Over the summer, I’ve seen a high number of papers and blogs related to the problem in reporting p-values in published research without some estimate of an effect size (of which, my favorites include the February write-up in Nature and the very recent post on FiveThirtyEightScience). I’ll be honest: I’ve been slow to get on board with reporting effect sizes in ** my own research** and I’ve done a worse job incorporating this into the way I train my research students.
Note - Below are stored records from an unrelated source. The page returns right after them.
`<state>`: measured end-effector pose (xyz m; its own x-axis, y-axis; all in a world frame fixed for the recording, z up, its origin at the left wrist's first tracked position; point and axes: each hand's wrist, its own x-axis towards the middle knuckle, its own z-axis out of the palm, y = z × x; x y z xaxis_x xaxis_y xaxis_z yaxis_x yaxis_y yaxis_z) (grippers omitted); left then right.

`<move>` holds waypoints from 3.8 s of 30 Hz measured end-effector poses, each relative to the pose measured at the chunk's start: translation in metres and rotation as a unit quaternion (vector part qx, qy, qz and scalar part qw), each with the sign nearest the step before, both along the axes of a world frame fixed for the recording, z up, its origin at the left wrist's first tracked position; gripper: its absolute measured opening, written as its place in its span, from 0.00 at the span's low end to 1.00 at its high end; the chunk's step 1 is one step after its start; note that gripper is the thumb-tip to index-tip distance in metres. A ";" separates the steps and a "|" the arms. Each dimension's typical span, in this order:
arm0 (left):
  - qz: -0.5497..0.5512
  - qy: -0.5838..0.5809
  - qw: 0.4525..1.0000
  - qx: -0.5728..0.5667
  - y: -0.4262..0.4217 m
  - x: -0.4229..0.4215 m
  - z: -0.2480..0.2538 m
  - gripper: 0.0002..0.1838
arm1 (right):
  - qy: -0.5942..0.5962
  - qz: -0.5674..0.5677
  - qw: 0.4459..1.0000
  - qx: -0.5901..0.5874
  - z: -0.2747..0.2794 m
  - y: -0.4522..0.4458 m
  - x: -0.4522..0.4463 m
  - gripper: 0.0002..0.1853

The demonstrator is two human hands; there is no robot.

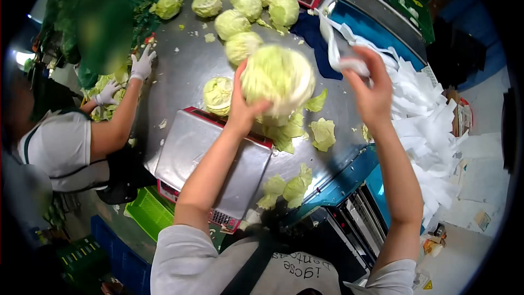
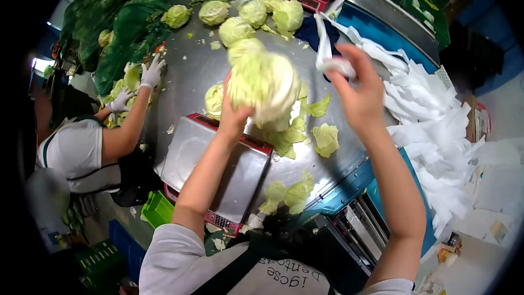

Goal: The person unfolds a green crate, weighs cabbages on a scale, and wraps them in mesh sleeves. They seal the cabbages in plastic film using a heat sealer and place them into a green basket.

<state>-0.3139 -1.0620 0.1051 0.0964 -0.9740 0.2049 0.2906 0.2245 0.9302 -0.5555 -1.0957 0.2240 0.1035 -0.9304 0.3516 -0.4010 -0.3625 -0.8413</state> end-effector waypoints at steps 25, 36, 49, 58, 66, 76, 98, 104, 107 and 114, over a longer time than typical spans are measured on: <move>0.150 -0.434 0.872 -0.168 0.322 0.033 0.051 0.27 | -0.353 0.056 0.899 0.251 -0.079 0.353 0.023 0.10; -0.201 0.314 0.917 0.143 0.369 -0.074 0.059 0.23 | -0.192 0.030 0.981 -0.022 -0.046 0.371 0.045 0.04; -0.152 0.250 0.943 0.161 0.364 -0.056 0.060 0.13 | -0.023 0.083 0.986 -0.144 -0.064 0.354 0.048 0.06; -0.114 0.129 0.979 0.112 0.354 -0.032 0.026 0.11 | -0.436 0.132 0.774 0.440 -0.066 0.345 0.049 0.13; -0.375 0.146 0.862 0.308 0.379 0.044 0.026 0.18 | -0.394 0.312 0.694 0.515 -0.080 0.340 0.038 0.21; 0.255 -0.217 0.927 0.171 0.263 0.136 -0.001 0.17 | -0.088 -0.046 0.995 -0.024 -0.147 0.221 0.129 0.08; -0.242 -0.084 0.967 0.012 0.272 -0.173 0.078 0.27 | -0.701 -0.069 0.649 0.288 -0.073 0.439 -0.084 0.32; -0.311 -0.141 0.935 -0.094 0.222 -0.355 0.072 0.37 | -0.492 -0.264 0.819 0.133 -0.042 0.371 -0.219 0.34; -0.350 -0.153 0.920 -0.085 0.191 -0.413 0.020 0.36 | -0.230 -0.373 0.888 0.138 -0.090 0.347 -0.300 0.37; -0.403 -0.480 0.628 -0.460 0.155 -0.326 0.078 0.22 | 0.246 -0.227 0.941 0.045 -0.050 0.426 -0.354 0.20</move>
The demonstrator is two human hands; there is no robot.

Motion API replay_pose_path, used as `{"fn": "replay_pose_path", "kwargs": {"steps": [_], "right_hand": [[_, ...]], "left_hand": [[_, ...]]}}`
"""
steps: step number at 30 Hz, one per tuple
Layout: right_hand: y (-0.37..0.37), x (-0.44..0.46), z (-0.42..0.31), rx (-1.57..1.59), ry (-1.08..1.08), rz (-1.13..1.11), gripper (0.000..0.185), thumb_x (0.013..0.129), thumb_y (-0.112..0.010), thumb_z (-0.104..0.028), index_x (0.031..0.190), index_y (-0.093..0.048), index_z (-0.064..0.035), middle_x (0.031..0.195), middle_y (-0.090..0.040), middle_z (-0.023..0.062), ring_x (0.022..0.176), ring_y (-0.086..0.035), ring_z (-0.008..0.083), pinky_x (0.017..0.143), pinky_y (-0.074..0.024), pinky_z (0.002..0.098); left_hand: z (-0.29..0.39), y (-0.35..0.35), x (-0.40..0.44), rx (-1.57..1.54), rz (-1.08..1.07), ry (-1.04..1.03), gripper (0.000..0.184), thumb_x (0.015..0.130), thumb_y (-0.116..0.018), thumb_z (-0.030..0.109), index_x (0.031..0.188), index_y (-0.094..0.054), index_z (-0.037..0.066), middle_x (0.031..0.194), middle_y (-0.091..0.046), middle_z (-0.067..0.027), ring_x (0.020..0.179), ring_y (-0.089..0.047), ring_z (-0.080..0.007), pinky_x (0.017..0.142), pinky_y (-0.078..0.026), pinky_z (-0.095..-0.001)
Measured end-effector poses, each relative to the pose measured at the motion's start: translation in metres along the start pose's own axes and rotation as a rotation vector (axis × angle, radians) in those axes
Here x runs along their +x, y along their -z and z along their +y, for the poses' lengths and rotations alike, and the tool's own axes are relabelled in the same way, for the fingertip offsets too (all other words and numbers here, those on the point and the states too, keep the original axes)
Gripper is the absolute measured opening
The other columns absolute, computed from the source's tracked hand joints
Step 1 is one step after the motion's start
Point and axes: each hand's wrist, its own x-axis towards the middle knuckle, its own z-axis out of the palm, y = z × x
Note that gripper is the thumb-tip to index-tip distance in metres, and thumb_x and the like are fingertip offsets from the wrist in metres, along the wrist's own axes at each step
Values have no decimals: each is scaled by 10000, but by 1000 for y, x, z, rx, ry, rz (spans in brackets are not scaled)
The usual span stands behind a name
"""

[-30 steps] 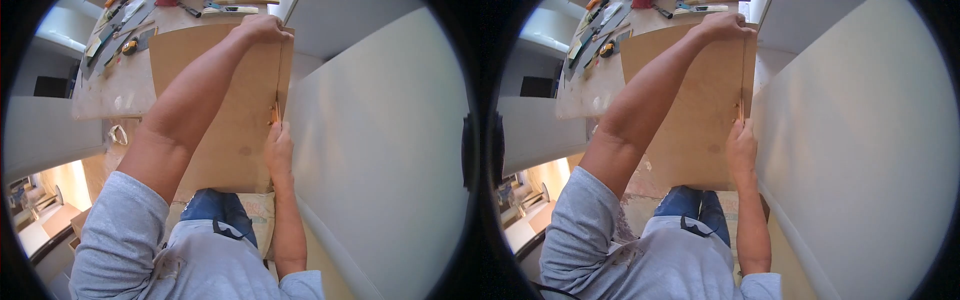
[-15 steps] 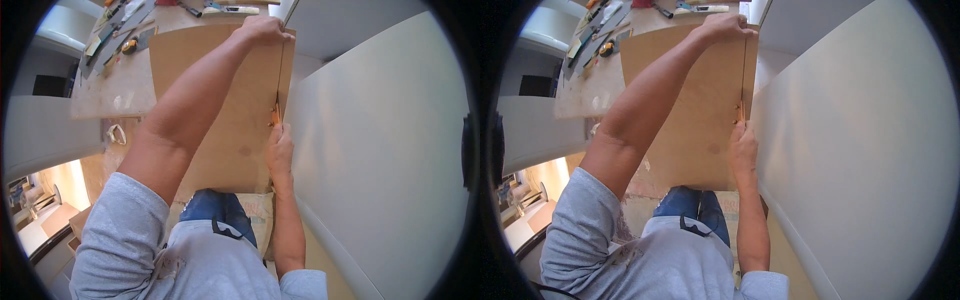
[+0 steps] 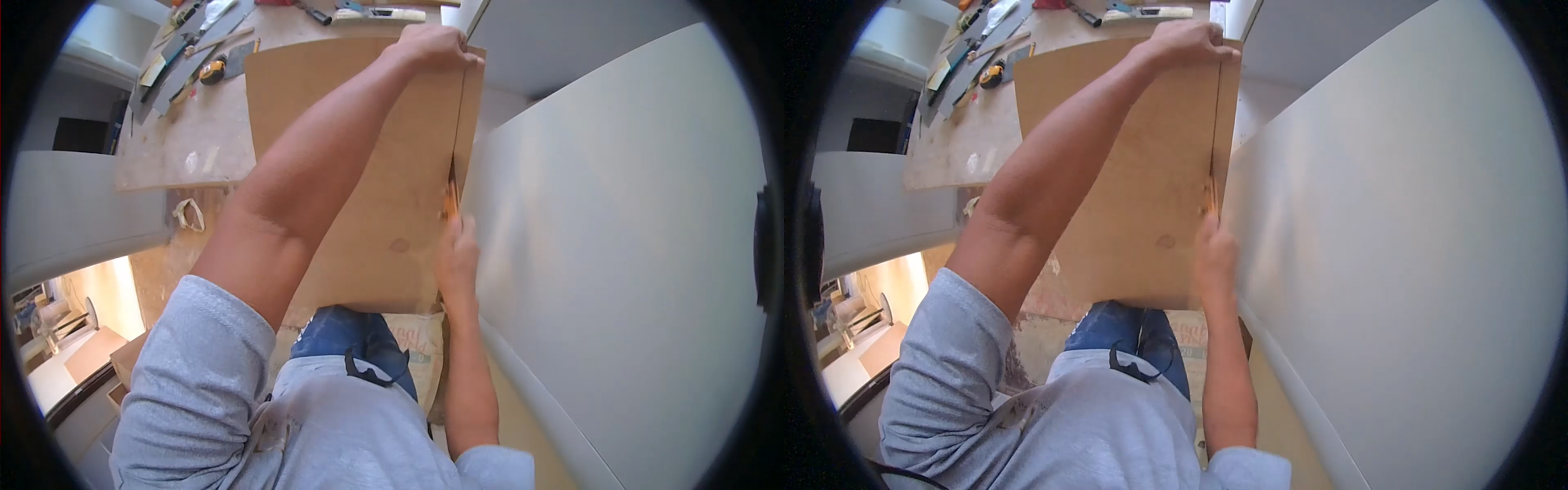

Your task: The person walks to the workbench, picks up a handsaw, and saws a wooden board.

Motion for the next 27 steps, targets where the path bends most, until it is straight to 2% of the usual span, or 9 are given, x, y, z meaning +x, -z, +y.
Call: {"fn": "replay_pose_path", "kwargs": {"steps": [4, 6, 10, 12, 14, 18, 21, 23, 27], "right_hand": [[13, 19, -47, -35, -92, -39, 408, 1124, -404, -339, 1105, -559, 38, 964, -664, 353, 929, -627, 569, 802, -484, 585], [28, -14, -47, -6, -146, -77, 392, 1118, -417, -330, 1118, -560, 35, 965, -665, 352, 927, -630, 569, 802, -486, 584], [50, -110, -15, 24, -152, -68, 360, 1106, -446, -302, 1165, -554, 37, 950, -657, 353, 896, -633, 561, 777, -482, 584], [57, -133, -13, 10, -284, -162, 445, 1129, -377, -378, 1143, -538, 37, 848, -559, 222, 783, -579, 350, 745, -476, 470], [31, -85, -2, -28, -175, -105, 445, 1130, -384, -366, 1123, -544, 50, 870, -568, 254, 816, -587, 379, 763, -479, 468], [12, 32, -46, -71, -9, -54, 441, 1131, -383, -361, 1036, -528, 45, 874, -586, 294, 813, -571, 453, 766, -475, 501], [12, 27, -24, -70, 48, -17, 448, 1124, -385, -372, 1032, -526, 43, 858, -591, 299, 805, -582, 476, 751, -465, 522], [44, -28, -50, 20, -219, -139, 416, 1118, -402, -347, 1113, -548, 42, 953, -629, 372, 952, -618, 564, 815, -475, 578], [65, -139, -20, 64, -381, -161, 362, 1114, -399, -304, 1086, -519, 36, 915, -629, 364, 884, -611, 564, 742, -455, 598]], "left_hand": [[-2, -1, -7, -37, -2, 0, 696, 846, -652, 720, 1269, -756, 177, 1223, -766, -76, 1189, -691, -262, 1037, -498, -386], [-4, -2, -2, -47, 40, -40, 706, 873, -630, 738, 1212, -757, 132, 1118, -772, -117, 1103, -713, -296, 942, -533, -425], [-8, -2, -3, -77, 23, -44, 677, 870, -639, 723, 1258, -760, 183, 1223, -766, -68, 1182, -692, -256, 1014, -504, -386], [-1, 4, -7, -94, -22, -16, 618, 896, -650, 671, 1201, -768, 147, 1205, -765, -122, 1175, -699, -285, 1009, -516, -405], [0, 5, -4, -98, -42, -7, 565, 923, -661, 618, 1145, -775, 111, 1186, -765, -175, 1167, -706, -314, 1003, -529, -423], [-3, 4, -1, -29, 14, -10, 660, 869, -653, 707, 1272, -758, 195, 1268, -752, -70, 1234, -670, -257, 1044, -497, -388], [6, 5, -4, -50, 2, 10, 660, 871, -661, 694, 1302, -743, 200, 1298, -742, -73, 1262, -657, -261, 1073, -484, -383], [2, 4, -7, -46, -26, 27, 664, 875, -663, 687, 1318, -734, 197, 1309, -738, -76, 1273, -652, -262, 1089, -476, -380], [4, 11, -9, -108, -8, -46, 553, 908, -674, 603, 1094, -783, 93, 1133, -776, -169, 1131, -716, -332, 968, -542, -439]]}}
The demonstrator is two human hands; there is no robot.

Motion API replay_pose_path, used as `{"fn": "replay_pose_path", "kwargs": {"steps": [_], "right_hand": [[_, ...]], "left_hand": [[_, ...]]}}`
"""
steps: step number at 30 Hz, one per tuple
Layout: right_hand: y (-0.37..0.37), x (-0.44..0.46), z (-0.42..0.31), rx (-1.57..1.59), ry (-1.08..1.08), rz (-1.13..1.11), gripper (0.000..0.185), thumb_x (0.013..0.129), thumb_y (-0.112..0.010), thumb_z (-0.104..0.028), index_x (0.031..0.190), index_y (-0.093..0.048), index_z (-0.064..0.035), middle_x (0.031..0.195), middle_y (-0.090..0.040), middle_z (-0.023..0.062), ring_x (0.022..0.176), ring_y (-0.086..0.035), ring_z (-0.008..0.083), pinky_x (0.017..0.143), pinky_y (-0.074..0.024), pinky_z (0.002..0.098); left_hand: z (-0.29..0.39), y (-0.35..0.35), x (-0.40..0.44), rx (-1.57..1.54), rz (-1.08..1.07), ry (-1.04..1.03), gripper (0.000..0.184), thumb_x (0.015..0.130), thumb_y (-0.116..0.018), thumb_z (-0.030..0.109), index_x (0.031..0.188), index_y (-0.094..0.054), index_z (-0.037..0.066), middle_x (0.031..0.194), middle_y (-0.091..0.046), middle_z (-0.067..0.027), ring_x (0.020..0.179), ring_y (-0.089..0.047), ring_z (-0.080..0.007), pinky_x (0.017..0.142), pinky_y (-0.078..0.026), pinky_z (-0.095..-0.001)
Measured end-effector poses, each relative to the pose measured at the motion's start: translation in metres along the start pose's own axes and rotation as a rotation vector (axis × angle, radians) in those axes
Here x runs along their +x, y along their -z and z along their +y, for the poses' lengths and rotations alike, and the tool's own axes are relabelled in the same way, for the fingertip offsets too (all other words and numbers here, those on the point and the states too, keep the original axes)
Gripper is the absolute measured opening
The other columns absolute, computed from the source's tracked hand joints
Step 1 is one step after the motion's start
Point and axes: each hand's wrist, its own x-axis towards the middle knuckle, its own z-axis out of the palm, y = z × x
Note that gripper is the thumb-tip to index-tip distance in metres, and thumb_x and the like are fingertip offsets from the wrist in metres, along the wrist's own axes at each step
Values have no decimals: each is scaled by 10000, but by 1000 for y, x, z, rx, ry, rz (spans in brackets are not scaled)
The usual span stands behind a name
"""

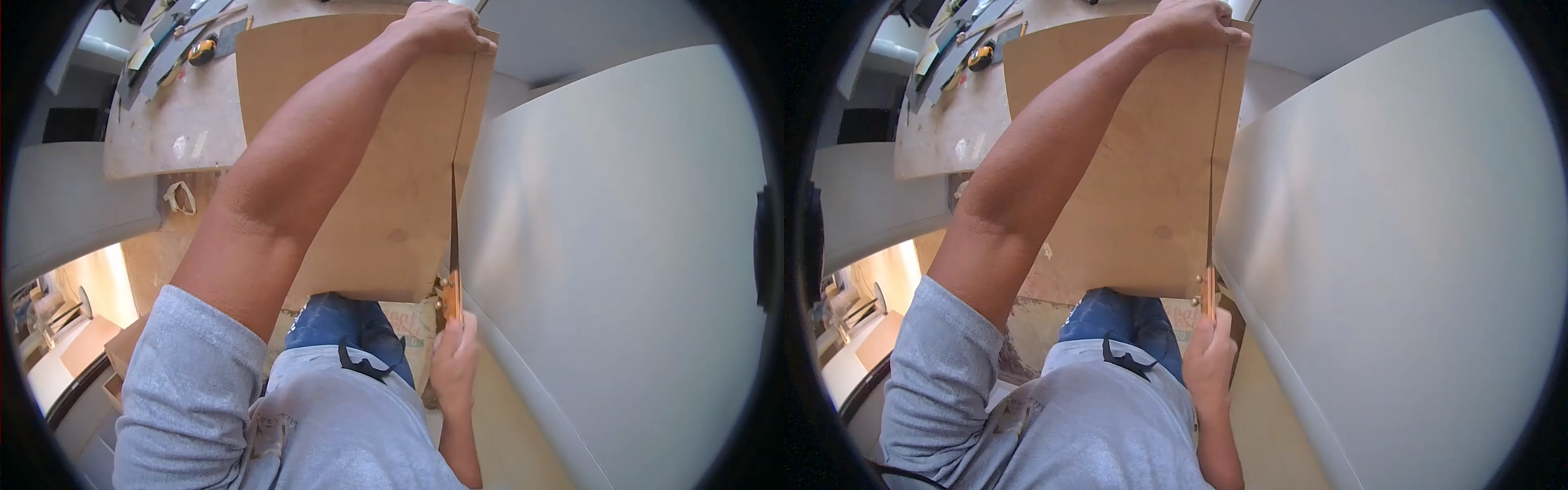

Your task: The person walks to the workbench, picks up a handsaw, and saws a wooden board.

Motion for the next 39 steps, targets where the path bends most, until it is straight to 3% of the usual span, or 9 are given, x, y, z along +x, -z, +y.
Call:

In part, I’ve not done this because the simplest forms of calculating effect sizes (e.g., Cohen’s d) don’t always explicitly translate to the type of statistics that I use with my data (i.e., multiple variables that are analyzed using regression based statistics such as mixed-effects models) and obtaining, and correctly interpreting, things like beta coefficients from these types of models is difficult [at least in R]. Nonetheless, I understand and agree with the critiques associated with the search for p < 0.05… but do we properly train or students in statistical interpretation or are we facilitating the problem in the way that we teach statistics?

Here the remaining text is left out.